The French Saddle Pony, also called the Poney Français de Selle, is a pony breed developed as a sport horse for children and smaller adult riders. It was initially developed in 1969 as the Poney de Croisement (Cross-bred Pony), and in 1972 a stud book was created. In 1991 the stud book was closed and the breed renamed to Poney Français de Selle. The breed combines a mix of French and British pony breeds, as well as Thoroughbred and Arabian blood, to create the horse seen today.
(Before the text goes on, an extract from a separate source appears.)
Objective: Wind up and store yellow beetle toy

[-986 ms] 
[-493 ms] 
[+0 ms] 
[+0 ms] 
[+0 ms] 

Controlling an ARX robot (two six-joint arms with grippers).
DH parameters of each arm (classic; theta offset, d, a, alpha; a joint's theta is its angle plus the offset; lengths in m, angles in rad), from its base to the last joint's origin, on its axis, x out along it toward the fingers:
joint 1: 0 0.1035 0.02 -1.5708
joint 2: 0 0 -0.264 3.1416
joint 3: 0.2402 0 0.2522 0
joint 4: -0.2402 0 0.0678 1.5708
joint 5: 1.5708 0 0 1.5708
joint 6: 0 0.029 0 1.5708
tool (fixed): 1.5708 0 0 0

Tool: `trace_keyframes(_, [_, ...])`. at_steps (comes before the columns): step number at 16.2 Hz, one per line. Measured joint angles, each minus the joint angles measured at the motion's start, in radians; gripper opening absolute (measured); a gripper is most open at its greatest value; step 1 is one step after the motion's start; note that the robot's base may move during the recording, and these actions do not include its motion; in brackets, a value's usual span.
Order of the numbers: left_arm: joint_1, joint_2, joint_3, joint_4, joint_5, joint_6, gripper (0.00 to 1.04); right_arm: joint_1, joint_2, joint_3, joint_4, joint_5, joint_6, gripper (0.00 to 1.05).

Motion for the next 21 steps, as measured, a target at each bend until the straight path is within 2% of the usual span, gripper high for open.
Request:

Due to the large number of breeds used to create the French Saddle Pony, there is not yet a defined set of physical characteristics for the breed, although all tend to be suited for competition in English riding disciplines, including dressage, show jumping and three-day eventing. They fill a similar role as the British riding pony and the German riding pony.

== Characteristics ==

The French Saddle Pony stands 125–148 cm high and can be any color. A set standard type does not yet exist, due to differences in bloodlines between various ponies, but the desired type is that of a small saddle horse. Despite the differences, the majority of ponies have some physical characteristics in common. The head is small with a straight or convex profile. The neck is long, withers prominent, the chest wide and deep and the shoulders sloping and long. The croup is sloping and the legs are strong with large, clean joints and clearly defined tendons.

== Breed history ==

The breeding program for the French Saddle Pony was initiated in 1969 by the Association Française du Poney de Croisement (French Association of Cross-bred Ponies), who wanted to create and promote a French Sport Pony, initially under the name Poney de Croisement (Cross-bred Pony). A stud book was created for the breed in 1972, and in 1991 the registry was closed to outside blood and the breed was renamed to Poney Français de Selle. The first ponies were created from a mixture of Arabian, New Forest, Welsh, Connemara and Thoroughbred blood. Later, Landais, Pottok, Merens and Basque blood was added.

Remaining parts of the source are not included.